### Your objective
From the data that follows, set down exactly the lines from the one with "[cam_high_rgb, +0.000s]" through the one with "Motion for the", counting both. Pictures stay out.

Supplied information below:

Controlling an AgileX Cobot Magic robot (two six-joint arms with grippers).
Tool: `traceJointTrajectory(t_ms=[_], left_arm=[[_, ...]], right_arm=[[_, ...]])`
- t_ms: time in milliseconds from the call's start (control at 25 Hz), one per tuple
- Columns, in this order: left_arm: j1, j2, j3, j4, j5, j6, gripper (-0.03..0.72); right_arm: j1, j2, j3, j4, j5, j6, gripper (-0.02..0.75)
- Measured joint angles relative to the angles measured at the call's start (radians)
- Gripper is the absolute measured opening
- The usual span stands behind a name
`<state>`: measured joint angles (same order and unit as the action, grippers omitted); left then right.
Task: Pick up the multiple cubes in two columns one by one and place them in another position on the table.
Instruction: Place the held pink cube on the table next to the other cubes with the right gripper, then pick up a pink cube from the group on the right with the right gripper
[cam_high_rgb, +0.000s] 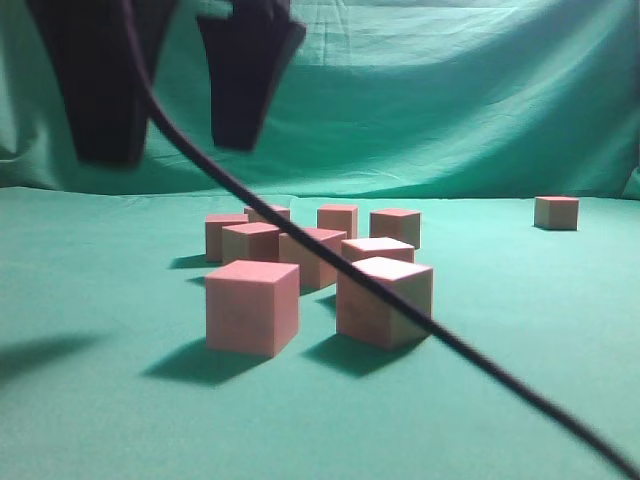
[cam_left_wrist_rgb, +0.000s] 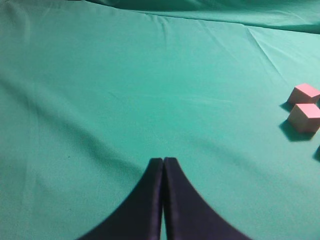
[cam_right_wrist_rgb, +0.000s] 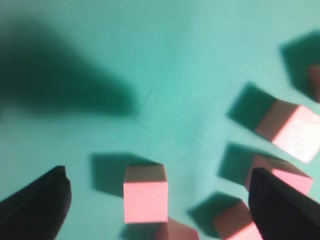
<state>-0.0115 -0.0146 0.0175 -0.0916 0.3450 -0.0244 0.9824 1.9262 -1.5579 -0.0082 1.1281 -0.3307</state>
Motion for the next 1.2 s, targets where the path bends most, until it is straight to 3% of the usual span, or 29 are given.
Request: traceJointTrajectory(t_ms=[160,240,360,480,680,720,1000,1200], left_arm=[[0.000,0.000,0.000,0.000,0.000,0.000,0.000],[0.000,0.000,0.000,0.000,0.000,0.000,0.000],[0.000,0.000,0.000,0.000,0.000,0.000,0.000],[0.000,0.000,0.000,0.000,0.000,0.000,0.000],[0.000,0.000,0.000,0.000,0.000,0.000,0.000],[0.000,0.000,0.000,0.000,0.000,0.000,0.000],[0.000,0.000,0.000,0.000,0.000,0.000,0.000],[0.000,0.000,0.000,0.000,0.000,0.000,0.000]], right_arm=[[0.000,0.000,-0.135,-0.040,0.085,0.005,0.669],[0.000,0.000,-0.156,-0.089,0.089,0.041,0.615],[-0.008,0.000,-0.162,-0.156,0.100,0.098,0.619],[-0.098,-0.032,-0.162,-0.249,0.102,0.226,0.586],[-0.315,-0.084,-0.162,-0.268,0.106,0.297,0.566],[-0.363,-0.086,-0.162,-0.268,0.106,0.304,0.526],[-0.671,-0.059,-0.162,-0.156,0.085,0.386,0.530],[-0.811,0.032,-0.162,-0.135,-0.029,0.530,0.530]])
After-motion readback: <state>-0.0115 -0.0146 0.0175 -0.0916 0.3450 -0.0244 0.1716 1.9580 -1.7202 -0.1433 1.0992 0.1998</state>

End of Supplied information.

### Exercise result
[cam_high_rgb, +0.000s] 
[cam_left_wrist_rgb, +0.000s] 
[cam_right_wrist_rgb, +0.000s] 
<state>-0.0115 -0.0146 0.0175 -0.0916 0.3450 -0.0244 0.9824 1.9262 -1.5579 -0.0082 1.1281 -0.3307</state>
Motion for the next 1.2 s, targets where the path bends most, until it is straight to 3% of the usual span, or 29 are given.

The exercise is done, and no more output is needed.